If the reading is 8 – 10, I’ll just swig the drink. If it’s 10-12 I’ll do nothing, but if it’s over 12 I would give myself 1 unit of insulin to move it down 2 points. Bear in mind that you’ve still got your pump connected and setting a lower basal does not stop you from giving yourself a bolus.
When you return, review your B/G as soon as possible. Providing your B/G is at least 7, you should give your body more insulin. You can either move the basal adjustment from 20% to 200% for an hour, or just reset the basal to normal, and deliver a bolus of 2 units. I prefer the latter method, it seems easier to me.
Keep on monitoring your B/G for the rest of the day, at 90-minute intervals. 6 hours after the ride finishes your body draws on glycogen to repair the muscles, and without careful watching this can lead to a hypo.
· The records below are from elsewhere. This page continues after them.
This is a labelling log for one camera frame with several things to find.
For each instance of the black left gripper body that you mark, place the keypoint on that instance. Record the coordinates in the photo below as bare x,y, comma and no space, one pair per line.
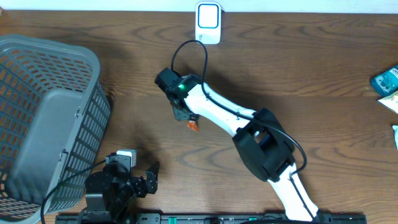
122,191

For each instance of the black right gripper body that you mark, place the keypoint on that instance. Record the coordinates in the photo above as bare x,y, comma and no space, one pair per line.
183,112

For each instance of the orange red snack stick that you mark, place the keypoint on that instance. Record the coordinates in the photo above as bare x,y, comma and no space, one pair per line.
193,125

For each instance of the blue Listerine mouthwash bottle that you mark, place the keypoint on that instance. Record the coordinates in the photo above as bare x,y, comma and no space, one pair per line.
385,83

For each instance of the yellow snack bag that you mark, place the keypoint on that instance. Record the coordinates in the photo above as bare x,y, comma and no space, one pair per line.
390,102

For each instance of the pale green tissue pack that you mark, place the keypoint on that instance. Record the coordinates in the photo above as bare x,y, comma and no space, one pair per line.
395,129

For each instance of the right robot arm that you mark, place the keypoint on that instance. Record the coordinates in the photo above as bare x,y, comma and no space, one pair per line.
262,144

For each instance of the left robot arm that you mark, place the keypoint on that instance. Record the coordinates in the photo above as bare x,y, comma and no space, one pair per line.
109,191

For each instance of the white barcode scanner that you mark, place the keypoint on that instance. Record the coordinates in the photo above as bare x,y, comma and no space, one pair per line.
208,23

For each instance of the dark grey plastic basket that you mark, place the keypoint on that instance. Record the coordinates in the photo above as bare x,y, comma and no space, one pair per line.
54,114

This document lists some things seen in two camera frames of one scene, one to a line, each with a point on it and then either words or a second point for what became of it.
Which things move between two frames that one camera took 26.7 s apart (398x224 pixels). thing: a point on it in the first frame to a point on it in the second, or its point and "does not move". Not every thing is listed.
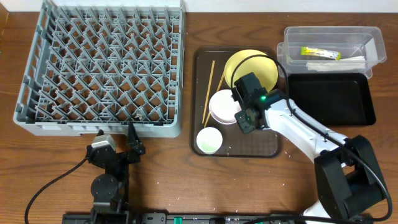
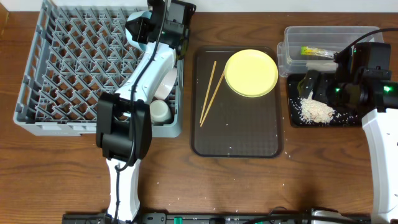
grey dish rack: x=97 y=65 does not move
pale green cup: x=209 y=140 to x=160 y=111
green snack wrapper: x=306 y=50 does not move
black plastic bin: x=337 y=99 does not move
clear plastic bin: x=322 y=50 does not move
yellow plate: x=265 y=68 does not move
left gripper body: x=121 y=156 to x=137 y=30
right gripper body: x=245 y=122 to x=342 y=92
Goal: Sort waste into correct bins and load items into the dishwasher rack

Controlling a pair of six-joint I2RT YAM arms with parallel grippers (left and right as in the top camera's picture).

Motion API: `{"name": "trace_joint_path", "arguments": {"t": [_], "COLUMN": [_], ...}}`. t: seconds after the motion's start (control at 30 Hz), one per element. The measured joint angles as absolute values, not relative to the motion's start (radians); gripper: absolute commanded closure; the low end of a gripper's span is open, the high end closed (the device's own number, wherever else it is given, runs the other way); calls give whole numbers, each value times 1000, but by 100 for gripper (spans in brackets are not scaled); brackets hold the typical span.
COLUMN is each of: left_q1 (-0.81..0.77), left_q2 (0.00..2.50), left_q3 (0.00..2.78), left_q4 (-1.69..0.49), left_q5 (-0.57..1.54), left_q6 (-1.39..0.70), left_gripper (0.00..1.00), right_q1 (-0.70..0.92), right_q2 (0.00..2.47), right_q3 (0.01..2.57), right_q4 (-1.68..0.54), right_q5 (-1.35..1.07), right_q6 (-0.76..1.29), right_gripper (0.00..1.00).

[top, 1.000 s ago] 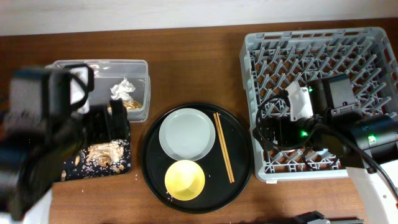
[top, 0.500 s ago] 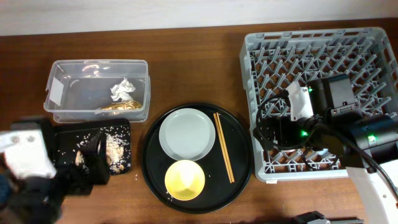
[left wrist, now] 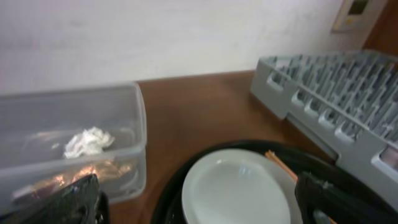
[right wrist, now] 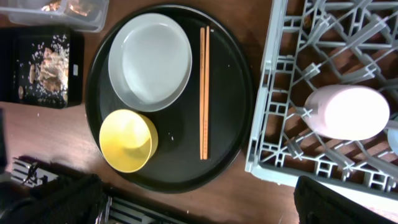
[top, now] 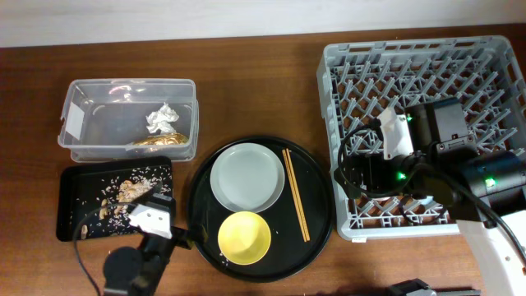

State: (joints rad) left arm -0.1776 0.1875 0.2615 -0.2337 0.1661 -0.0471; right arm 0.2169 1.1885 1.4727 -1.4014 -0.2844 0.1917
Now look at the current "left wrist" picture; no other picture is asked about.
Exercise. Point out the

If you have the Compass software for the Aviva on your computer, you can produce a graph of your whole day’s B/G activity both for yourself and your consultant.
Of course, we’re all different, so what works for me may not for you. This method does avoid horrendous hypo’s out on the road, and the after-ride lethargy that comes from hyper results. It does not get over the problem of stopping, though there is another piece of kit that does, and you may want to consider this.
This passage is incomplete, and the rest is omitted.